-- TRY IT --
Will you extract the entries word for word? Images should not appear in the copy.

-- INPUT DATA --

——————

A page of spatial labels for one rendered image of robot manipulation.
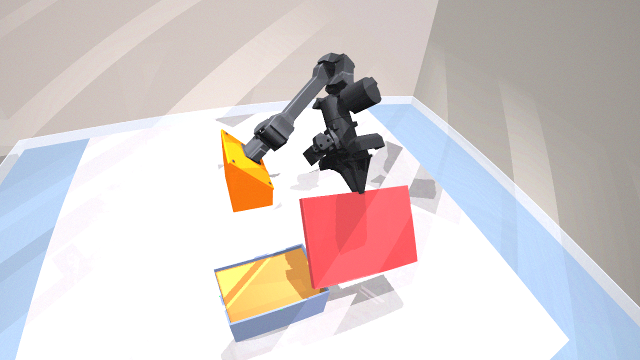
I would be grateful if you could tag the red rectangular lid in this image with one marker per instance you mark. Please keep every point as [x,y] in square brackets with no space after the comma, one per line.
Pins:
[349,236]

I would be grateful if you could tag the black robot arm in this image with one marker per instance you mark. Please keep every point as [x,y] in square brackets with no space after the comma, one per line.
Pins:
[336,71]

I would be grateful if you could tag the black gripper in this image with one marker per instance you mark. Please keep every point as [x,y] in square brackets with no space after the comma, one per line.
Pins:
[352,161]

——————

-- EXERCISE SOLUTION --
A page of spatial labels for one rendered image of robot manipulation.
I would be grateful if you could tag the red rectangular lid in this image with one marker per instance you mark. Please keep every point as [x,y] in square brackets with no space after the comma, one per line.
Pins:
[349,236]

I would be grateful if you could tag the black robot arm in this image with one marker per instance you mark. Please keep every point as [x,y] in square brackets with no space after the comma, one per line.
Pins:
[336,71]

I would be grateful if you could tag the black gripper in this image with one marker per instance you mark. Please keep every point as [x,y] in square brackets with no space after the comma, one per line.
Pins:
[352,161]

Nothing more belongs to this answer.